# lymphocystis or something else?



## scrivz (Dec 2, 2008)

Howdy, y'all. I've got a fish health issue that has me scratching my head. I've tried searching through old lymphocystis posts in here and I'm no closer to having an answer than I was before, so here goes.

My salvini, affectionately named Willis, has always had these strange small knobby, wart-like growths at the base of his tail. I've never thought anything about it, since they were small and didn't seem to cause him any distress. I always wondered if it was lymphocystis or some other viral thing, but they never seemed to change in any way, and if it is lympho it's much less severe than any pic I've found on the interweb. Well lately I noticed a spot on the fin of Ramus, my oscar. I don't even know for sure if they're related, but they look similar. They're in different areas--Ramus's is on his pectoral fin and is mid-fin, while Willis's is on the caudal peduncle, not the caudal fin itself.

When I noticed the lump/wart/growth on Ramus's pectoral fin, I checked over the rest of his fins, as well as Willis's fins. Willis didn't have any more lumps than before, but the ones he has now look different. They are reddish (had always been darkish before) and almost look ulcerated. See pics below.

My only thought is that Willis has been harboring the lymphocystis virus the entire time I've had him and has just now become infective. If that's the case, to the best of my understanding, there is not a thing I can do about it. If I had a microscope, I'd try to do the pathology study, but I'm not shelling out hundreds of dollars at the moment, as it does not appear to be life-threatening.
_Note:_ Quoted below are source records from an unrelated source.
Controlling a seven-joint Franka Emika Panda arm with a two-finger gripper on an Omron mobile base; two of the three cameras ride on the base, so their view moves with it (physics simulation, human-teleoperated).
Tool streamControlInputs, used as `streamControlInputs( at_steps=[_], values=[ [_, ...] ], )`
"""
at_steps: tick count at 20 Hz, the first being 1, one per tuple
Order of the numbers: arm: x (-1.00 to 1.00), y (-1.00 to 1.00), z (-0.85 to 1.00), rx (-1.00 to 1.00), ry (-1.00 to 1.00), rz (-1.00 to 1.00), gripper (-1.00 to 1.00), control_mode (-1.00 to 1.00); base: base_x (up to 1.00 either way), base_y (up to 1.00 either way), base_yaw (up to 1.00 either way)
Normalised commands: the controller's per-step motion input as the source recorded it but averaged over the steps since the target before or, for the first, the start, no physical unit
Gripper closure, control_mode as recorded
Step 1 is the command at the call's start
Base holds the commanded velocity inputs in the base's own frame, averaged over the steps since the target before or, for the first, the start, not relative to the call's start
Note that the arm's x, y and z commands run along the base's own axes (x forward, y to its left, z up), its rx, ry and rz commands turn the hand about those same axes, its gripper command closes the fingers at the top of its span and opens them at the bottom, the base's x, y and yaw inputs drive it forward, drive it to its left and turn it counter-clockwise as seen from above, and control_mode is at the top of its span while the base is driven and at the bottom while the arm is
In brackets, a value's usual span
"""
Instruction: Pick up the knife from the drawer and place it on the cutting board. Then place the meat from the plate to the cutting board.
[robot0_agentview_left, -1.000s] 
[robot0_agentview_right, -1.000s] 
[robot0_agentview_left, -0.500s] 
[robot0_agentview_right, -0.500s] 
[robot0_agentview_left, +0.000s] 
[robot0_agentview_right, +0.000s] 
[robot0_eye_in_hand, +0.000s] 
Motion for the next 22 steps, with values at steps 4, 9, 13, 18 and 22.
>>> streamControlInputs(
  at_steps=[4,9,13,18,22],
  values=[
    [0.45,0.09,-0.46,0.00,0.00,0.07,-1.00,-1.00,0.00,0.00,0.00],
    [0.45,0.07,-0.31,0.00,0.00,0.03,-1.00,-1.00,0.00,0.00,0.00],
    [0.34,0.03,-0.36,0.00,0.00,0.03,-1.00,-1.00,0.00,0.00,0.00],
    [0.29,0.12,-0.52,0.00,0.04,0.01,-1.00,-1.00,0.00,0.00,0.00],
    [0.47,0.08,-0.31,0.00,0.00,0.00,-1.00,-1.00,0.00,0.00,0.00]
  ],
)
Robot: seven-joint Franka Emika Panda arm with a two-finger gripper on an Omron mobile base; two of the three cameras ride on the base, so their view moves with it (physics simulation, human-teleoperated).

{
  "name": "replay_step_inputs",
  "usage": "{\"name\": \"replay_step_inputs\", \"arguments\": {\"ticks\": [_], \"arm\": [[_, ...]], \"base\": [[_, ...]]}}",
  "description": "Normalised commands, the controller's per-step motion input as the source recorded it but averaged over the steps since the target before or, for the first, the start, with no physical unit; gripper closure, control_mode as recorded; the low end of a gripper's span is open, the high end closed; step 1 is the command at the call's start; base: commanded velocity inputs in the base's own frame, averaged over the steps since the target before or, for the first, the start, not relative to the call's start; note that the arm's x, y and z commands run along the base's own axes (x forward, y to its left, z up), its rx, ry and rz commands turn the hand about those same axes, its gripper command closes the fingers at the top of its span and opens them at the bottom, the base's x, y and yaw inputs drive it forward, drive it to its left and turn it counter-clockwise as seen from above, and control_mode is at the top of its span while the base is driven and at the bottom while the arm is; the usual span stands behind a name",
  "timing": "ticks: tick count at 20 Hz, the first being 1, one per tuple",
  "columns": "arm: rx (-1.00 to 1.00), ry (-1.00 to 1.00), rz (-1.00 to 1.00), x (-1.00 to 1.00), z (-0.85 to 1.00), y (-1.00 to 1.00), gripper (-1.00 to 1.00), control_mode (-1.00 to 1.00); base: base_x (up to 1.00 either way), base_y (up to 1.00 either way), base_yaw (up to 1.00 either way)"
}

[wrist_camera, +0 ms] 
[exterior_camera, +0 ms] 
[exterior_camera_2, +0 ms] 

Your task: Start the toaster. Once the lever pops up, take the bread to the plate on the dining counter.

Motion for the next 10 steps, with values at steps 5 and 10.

Both fishes have great appetites and are as active as ever. They're otherwise healthy; Ramus struggles with a bit of extremely minor idiopathic HITH from time to time but otherwise hasn't ever had a health issue that I can remember. Willis has had the lumps on his caudal peduncle forever, but has never been diseased in any other way.

Tank is 75g. Parameters for ammonia, nitrites, and nitrates are consistently 0, 0, <10, respectively. Nitrates made it as high as 20 ppm once, but it was over a year ago; otherwise it's pristine water. Diet is a mix of high quality pellets (HBG+, Omega One, NLS) with treats of shrimp, nightcrawlers, and prepared mealworms, and occasional supplementation with boyd's vitachem. The only other fish in the tank are two giant danios, which have been in there for a while. No feeders, though about 6 GDs got eaten when they were orginally introduced a while back, but they were properly quarantined before going in the big tank. Filtration is a Marineland C-360, a Rena XP3, an Emperor 400, and two sponge filters. There are two live plants in the tank that were bleached and QTed before going in the big tank. If there's anything I left out, ask away.

Pics.

Willis:




























Ramus:



















Sorry the pics aren't great; the lesions are pretty small and difficult to photograph.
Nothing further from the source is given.